Living in Tokyo - Tips
I LOVED living in Tokyo – this is the most amazing city I have ever visited! First, the city is enormous, with over 34 million people in the metropolitan area. The city is divided into different wards and districts, with places for shopping, entertainment, wildlife, and just plain craziness! Try to visit as many areas as possible: spend some time in Asakusa to visit the temple and shops, Shinjuku, Shibuya (a must-see), Tsukiji fish market, Ginza, Roppongi, Akihabara, and more. The subway is very easy to use and very safe, so this is the best way to get around.
Your research lab will help you find a place to stay, and it will probably be very close to the university. I stayed in Asakusa, a very nice neighborhood with plenty of stores but still quiet enough to sleep at night. This was about a 15 minute bike-ride from the university, so I ended up borrowing a bike from a lab member. Make sure to familiarize yourself with a good map of Tokyo because it is not fun getting lost in a big city. However, don’t worry because there are friendly police officers on nearly every other street corner, and there are often maps at major intersections. I made it a habit of always having my map, phone, and extra cash with me wherever I went.

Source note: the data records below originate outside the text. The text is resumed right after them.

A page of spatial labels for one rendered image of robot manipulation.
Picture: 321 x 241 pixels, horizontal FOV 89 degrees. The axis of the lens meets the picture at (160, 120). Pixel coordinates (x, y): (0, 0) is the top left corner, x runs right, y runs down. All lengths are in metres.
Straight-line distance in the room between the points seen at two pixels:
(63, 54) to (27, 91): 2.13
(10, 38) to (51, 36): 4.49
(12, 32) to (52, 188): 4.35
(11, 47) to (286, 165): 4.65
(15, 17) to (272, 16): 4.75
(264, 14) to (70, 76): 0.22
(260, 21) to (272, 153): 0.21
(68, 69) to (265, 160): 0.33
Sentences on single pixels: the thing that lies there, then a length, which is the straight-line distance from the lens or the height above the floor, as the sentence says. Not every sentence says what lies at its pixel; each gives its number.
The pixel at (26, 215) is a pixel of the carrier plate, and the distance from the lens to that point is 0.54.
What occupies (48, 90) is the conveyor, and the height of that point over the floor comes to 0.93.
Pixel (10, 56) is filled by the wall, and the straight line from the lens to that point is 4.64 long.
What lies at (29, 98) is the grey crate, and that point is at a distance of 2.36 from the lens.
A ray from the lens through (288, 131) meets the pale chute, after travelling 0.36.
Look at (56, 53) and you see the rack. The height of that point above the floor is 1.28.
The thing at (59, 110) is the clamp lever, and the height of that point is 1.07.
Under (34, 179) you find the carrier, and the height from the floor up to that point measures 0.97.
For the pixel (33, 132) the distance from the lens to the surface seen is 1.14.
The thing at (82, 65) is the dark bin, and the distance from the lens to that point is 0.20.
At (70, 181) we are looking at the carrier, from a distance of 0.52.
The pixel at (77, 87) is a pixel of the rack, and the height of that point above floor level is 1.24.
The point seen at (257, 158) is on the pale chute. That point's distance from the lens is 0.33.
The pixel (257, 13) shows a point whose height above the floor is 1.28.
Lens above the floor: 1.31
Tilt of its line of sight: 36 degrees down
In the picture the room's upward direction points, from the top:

In Tokyo, I stayed at a guesthouse, which is similar to an apartment except everyone shares one living room and kitchen. It was a guesthouse for foreigners, so about 6 of us lived on one floor and shared the kitchen and bathrooms. Everything worked out very well, and I made some nice friends from all over the world. The room was furnished with a bed, table, chair, and sheets, so I just had to have towels and bathroom supplies, which I found at a nearby store.
Shopping for food was very fun, and I enjoyed exploring the nearby supermarkets and kombinis for new food. Remember to try a few fruits – the pineapple and peaches were amazing! Also, it was fun looking around the multiple bakeries across town, and keep your eyes open for late-night food sales (around 8 pm the bakeries and supermarkets often mark food ½ off).
Learning Japanese - Tips
I recommend that you give yourself some time to study and prepare before coming to Japan, even looking through the language books or picking up a few easy phrases will be a good start. Make sure to put a lot of effort into your language class, for you will learn a lot of practical speaking skills that will be very useful when traveling around the country. During my research internship, I took a few language classes offered by the university for foreigners (for free), and this was a nice way to meet some more people. Towards the end of the summer I found it hard to keep up the classes along with my work in the lab, so I ended up developing my language skills mostly by “practice” – traveling on the weekends and speaking with Japanese people along the way.